Sócrates, certo dia, ao encontrar seu amigo Eutífron no pórtico do Forum ateniense lhe fez a seguinte pergunta: "O que estás fazendo aqui, sábio Eutífron, neste templo de Têmis? És vítima, és réu, és acusador, és defensor, o que és? Sócrates continuou a falar: "Vítima não podes ser, já que ninguém ousaria cometer qualquer atentado contra homem tão bom. Réu também não, visto que Eutífron é incapaz de violar o direito do mais perverso escravo. Acusador? Acredito não sejas, pois esta tarefa é incompatível com o conhecimento que tens da natureza humana. Imagino que és, então, defensor de alguém".
Eutífron respondeu à Sócrates: "Não sou nada do que falaste, encontro-me na condição de testemunha contra meu próprio pai, que agrediu violentamente um escravo. Estou aqui para denunciá-lo".
Eutífron, após ouvir atentamente seu mestre, fez minuciosa análise de sua consciência, concordou com Sócrates e lamentou o erro que poderia ter cometido.
Encontrei, certo dia, no Fórum, um senhor chamado Francisco. Conversando com alguns amigos meus sobre um julgamento que estava acontecendo, percebi que num assento ao lado, seu Francisco escutava o diálogo e concordava com o que eu dizia. Argumentava eu que se um homem trabalhador e bom pai de família ao chegar em seu lar e avistasse sua esposa mantendo relações sexuais com outro homem tinha o direito de defender sua própria honra, e que caso viesse a matá-los deveria ser absolvido. Sei que essa idéia hoje é rechaçada pela maior parte da jurisprudência dos tribunais, no entanto não é isso que a jurisprudência do Tribunal do Júri adota. Se o Júri absolve os matadores passionais é porque a sociedade assim pensa, já que os jurados representam de forma brilhante os sentimentos do homem normal de nosso meio.

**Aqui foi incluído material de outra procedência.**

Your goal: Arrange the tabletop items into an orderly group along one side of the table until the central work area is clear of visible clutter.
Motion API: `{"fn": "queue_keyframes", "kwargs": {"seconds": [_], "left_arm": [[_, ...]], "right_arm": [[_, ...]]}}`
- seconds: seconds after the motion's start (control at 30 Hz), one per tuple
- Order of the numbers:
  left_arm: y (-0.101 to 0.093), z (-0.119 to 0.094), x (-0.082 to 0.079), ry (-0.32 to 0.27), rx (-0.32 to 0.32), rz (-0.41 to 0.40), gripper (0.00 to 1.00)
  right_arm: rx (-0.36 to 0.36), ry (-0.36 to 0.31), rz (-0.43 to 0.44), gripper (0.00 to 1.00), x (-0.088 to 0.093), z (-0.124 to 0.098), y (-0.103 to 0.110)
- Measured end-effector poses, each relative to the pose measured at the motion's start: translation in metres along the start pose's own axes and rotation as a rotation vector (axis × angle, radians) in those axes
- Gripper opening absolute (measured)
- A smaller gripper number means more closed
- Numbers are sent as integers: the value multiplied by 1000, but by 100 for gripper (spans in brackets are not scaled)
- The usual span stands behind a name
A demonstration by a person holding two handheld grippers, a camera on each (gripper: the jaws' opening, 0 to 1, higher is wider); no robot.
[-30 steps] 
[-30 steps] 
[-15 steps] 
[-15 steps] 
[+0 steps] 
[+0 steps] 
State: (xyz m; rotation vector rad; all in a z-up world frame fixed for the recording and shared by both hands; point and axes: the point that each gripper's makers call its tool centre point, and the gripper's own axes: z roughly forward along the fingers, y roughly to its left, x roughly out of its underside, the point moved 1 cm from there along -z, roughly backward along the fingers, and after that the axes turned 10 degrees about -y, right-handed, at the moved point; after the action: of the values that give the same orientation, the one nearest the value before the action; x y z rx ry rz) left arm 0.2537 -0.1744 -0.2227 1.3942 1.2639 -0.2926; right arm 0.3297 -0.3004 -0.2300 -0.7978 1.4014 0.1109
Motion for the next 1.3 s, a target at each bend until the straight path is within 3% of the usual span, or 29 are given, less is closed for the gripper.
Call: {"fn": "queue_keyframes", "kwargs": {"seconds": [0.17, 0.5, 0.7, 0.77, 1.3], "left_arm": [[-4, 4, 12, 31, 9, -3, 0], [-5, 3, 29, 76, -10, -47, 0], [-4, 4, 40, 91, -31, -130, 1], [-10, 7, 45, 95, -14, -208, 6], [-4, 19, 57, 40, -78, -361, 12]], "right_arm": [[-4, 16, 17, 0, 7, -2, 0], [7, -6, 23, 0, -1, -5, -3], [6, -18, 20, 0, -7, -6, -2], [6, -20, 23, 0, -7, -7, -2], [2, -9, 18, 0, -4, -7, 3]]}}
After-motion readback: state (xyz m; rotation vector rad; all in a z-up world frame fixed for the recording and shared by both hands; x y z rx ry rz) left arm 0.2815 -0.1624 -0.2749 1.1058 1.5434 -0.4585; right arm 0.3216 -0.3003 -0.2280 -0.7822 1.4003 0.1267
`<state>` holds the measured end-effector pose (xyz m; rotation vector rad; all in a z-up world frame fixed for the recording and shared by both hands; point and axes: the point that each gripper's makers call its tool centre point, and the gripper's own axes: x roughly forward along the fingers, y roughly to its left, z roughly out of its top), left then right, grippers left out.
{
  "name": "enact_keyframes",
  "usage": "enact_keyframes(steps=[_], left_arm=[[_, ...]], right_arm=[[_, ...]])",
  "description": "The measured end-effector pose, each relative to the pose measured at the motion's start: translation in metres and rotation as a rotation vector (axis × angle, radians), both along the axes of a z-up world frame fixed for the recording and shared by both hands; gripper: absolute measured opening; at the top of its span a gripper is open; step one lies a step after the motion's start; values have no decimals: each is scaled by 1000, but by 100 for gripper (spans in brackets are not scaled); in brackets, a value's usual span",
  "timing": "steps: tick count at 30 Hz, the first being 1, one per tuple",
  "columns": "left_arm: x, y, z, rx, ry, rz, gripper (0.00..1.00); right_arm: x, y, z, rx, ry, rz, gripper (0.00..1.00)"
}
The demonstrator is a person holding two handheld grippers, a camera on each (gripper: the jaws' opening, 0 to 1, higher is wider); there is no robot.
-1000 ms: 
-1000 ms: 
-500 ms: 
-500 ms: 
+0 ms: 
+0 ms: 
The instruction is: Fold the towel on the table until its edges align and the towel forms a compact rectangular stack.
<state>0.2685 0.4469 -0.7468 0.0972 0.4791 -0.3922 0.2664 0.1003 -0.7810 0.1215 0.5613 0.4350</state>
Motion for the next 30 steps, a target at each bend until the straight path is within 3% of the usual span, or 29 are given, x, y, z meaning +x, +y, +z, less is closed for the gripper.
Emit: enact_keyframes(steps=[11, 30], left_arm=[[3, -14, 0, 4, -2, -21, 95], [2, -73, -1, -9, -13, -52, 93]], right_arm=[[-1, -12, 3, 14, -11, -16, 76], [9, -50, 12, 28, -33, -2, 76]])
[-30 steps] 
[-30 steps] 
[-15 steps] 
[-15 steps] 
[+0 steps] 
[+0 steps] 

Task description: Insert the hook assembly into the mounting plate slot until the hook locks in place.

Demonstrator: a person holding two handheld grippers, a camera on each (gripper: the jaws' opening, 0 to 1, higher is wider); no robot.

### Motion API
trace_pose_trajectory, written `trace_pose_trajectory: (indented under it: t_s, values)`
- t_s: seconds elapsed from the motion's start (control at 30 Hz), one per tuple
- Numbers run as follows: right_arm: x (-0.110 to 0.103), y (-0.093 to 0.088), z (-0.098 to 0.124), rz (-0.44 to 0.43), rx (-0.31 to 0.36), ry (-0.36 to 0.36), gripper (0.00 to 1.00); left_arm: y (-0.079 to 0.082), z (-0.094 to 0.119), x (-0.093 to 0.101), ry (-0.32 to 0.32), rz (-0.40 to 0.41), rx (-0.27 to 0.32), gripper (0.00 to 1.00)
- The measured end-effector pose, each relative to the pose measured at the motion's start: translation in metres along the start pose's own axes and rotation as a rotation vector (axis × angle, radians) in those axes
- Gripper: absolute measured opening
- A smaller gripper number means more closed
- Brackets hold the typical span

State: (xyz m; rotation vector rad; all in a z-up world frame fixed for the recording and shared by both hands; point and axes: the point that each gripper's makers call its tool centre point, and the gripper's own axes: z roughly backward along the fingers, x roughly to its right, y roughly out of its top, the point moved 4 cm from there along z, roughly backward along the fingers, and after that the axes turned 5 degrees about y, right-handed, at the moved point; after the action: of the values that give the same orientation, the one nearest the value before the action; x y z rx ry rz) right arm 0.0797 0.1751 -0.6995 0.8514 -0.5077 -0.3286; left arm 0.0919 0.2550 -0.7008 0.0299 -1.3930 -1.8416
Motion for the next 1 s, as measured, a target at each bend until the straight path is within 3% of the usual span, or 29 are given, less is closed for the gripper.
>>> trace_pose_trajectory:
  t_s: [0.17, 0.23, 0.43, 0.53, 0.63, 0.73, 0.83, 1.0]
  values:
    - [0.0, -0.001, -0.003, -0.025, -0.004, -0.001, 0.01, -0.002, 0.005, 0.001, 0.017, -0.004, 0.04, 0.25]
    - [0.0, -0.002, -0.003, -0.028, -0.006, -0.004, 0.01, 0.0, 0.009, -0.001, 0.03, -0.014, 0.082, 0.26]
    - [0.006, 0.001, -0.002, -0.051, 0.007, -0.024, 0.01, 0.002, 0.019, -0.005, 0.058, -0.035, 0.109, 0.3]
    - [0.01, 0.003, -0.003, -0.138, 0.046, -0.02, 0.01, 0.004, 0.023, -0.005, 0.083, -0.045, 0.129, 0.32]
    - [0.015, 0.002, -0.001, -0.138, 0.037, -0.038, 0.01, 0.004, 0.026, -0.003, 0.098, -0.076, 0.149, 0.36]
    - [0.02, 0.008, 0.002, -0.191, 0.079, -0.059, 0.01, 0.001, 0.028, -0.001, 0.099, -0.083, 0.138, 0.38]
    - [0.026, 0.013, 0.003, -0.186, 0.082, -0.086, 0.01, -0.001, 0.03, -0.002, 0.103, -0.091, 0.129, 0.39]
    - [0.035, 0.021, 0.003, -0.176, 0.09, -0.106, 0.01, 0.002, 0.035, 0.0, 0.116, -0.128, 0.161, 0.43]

Sofri logo de início o impacto, e disse-lhe: "Mas isso é uma malvadeza, uma impiedade. Jamais vi um negócio desses; um pai acusar seu próprio filho? Não, não concordo". Seu Francisco me falou que seu filho não valia nada e que este era culpado pelo crime que cometeu. Confidenciou-me que seu filho já tinha até lhe batido. Asseverei-lhe que culpado todos nós somos e que ele enquanto pai deveria perdoar o filho e ajudá-lo no que pudesse. Lembrei-lhe de como seria triste para o filho dizer na cadeia que tinha sido condenado pela versão de seu genitor. O ódio seria alimentado eternamente, e que caberia a ele se reconciliar com seu filho.
Convencido do que lhe falei lamentou ser testemunha de acusação, e disse-me que estava obrigado, nessa condição, de testemunhar contra o filho. Respondi que ele não era testemunha, mas simples informante, e que poderia deixar de depor ou até mudar a versão dos fatos para beneficiar seu filho, e que nada aconteceria com ele. Disse-lhe que não estava obrigado a dizer a verdade para acusar seu filho e que ninguém, nem o processo penal, nem a moral, nem a religião exigiria dele conduta diversa.
Seu Francisco não é Eutífron, nem eu – imagine ! – sou Sócrates. Mas a história é um armazém de precedentes, e é realmente a mestra da vida. Senti-me envolvido de boas sensações e fiquei na certeza que tinha realizado pequena, mas nobre missão espiritual, qual seja, a de fazer seu Francisco se reconciliar com o filho, ao mostrar-lhe quão grandiosa é a justiça quando vestida com o belo manto da divina piedade.
Um comentário:
Entre tantos posicionamentos ilustres seus, discordo desse, pois defendo que mesmo que seja um filho que venha a cometer um erro não devemos acobertá-lo, e sim fazer com que pague na exata medida do erro que cometeu. Perdoá-lo e reconciliar-se com o filho é obrigação do pai, porém, contribuir com a impunidade o tornaria também um assassino da ética.